• Problem to work on
Your task is to copy the lines of the data below from the line holding "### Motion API" through the line holding "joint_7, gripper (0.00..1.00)", inclusive, exactly and with nothing added.

• The records
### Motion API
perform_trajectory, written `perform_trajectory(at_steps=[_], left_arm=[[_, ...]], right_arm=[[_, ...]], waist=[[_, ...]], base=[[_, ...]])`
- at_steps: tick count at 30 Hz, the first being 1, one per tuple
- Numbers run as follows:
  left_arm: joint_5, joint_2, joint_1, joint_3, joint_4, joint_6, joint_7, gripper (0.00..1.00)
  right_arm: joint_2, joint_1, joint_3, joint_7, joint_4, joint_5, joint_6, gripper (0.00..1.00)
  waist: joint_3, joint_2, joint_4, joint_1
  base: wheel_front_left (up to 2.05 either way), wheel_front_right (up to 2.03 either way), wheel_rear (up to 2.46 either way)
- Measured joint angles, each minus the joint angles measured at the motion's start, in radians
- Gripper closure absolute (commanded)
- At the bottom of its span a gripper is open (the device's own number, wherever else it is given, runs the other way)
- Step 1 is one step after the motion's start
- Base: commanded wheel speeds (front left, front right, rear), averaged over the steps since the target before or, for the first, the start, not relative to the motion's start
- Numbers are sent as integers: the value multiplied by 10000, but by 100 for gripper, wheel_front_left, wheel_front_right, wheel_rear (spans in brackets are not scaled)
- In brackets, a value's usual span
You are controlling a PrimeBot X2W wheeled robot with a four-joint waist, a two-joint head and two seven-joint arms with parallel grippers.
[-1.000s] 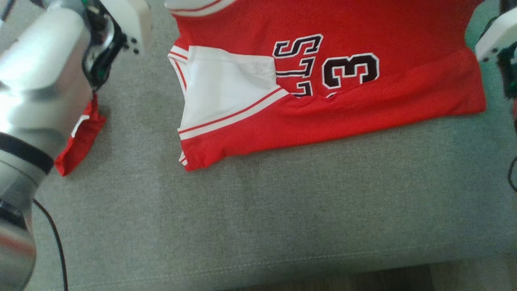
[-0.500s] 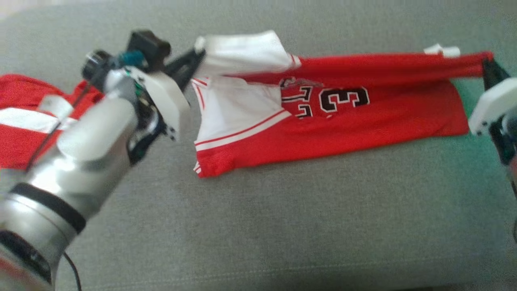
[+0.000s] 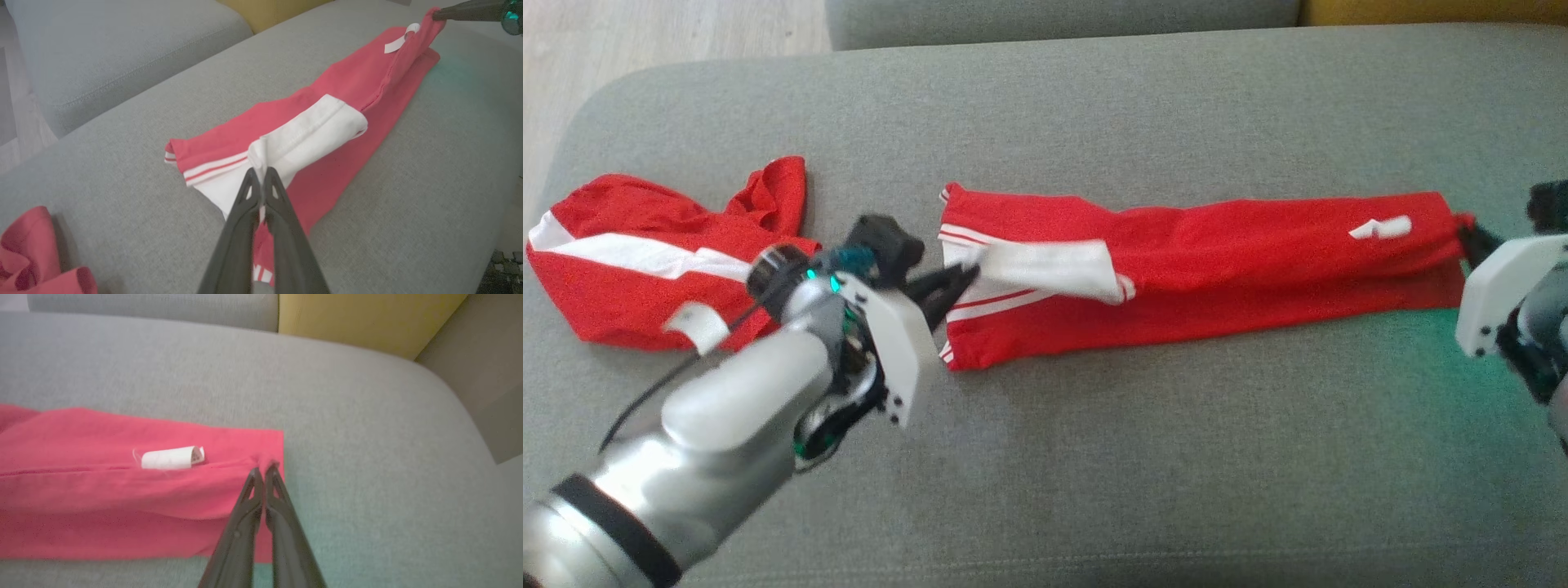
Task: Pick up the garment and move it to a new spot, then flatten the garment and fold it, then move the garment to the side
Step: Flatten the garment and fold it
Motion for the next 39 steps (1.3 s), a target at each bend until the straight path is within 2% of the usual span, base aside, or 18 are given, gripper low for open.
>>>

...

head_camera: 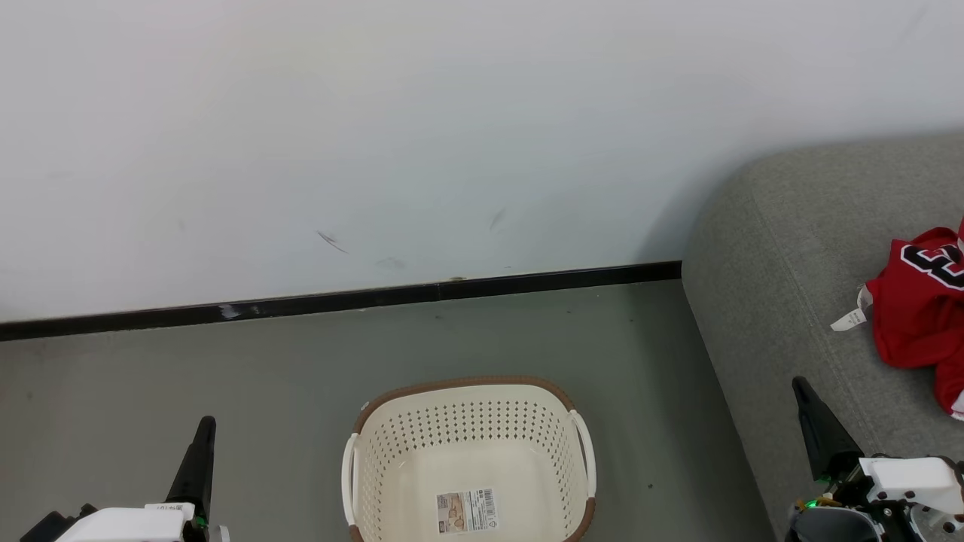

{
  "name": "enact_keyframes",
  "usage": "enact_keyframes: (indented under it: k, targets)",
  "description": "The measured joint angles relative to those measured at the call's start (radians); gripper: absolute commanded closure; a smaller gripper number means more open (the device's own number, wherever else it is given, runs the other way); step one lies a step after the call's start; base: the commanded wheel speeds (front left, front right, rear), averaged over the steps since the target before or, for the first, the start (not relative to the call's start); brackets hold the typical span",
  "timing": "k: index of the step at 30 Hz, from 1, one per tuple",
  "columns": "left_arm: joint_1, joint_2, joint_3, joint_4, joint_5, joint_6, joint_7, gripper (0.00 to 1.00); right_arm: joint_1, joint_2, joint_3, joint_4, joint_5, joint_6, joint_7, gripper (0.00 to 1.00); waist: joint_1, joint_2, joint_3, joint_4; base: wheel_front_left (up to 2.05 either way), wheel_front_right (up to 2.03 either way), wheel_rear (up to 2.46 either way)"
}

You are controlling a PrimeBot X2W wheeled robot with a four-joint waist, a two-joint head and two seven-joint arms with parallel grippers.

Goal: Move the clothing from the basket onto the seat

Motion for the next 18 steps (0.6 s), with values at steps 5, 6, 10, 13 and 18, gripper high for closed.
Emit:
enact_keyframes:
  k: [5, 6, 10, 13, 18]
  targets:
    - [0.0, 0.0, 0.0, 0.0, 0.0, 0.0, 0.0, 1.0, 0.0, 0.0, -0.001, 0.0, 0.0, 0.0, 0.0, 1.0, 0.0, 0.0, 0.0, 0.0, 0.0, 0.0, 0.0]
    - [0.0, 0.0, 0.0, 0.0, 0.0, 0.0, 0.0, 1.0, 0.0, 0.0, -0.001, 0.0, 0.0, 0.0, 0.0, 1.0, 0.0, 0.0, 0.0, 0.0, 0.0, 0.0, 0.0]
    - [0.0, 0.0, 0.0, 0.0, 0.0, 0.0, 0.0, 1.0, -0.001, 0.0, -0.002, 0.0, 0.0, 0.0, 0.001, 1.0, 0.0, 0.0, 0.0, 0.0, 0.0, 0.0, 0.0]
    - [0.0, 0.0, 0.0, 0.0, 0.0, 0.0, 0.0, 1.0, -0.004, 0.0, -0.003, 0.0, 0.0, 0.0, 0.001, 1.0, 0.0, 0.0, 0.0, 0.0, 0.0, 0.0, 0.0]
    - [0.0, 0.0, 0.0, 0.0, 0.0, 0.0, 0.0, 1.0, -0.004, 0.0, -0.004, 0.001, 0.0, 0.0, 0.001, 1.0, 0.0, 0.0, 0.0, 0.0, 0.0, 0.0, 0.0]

• Answer box
### Motion API
perform_trajectory, written `perform_trajectory(at_steps=[_], left_arm=[[_, ...]], right_arm=[[_, ...]], waist=[[_, ...]], base=[[_, ...]])`
- at_steps: tick count at 30 Hz, the first being 1, one per tuple
- Numbers run as follows:
  left_arm: joint_5, joint_2, joint_1, joint_3, joint_4, joint_6, joint_7, gripper (0.00..1.00)

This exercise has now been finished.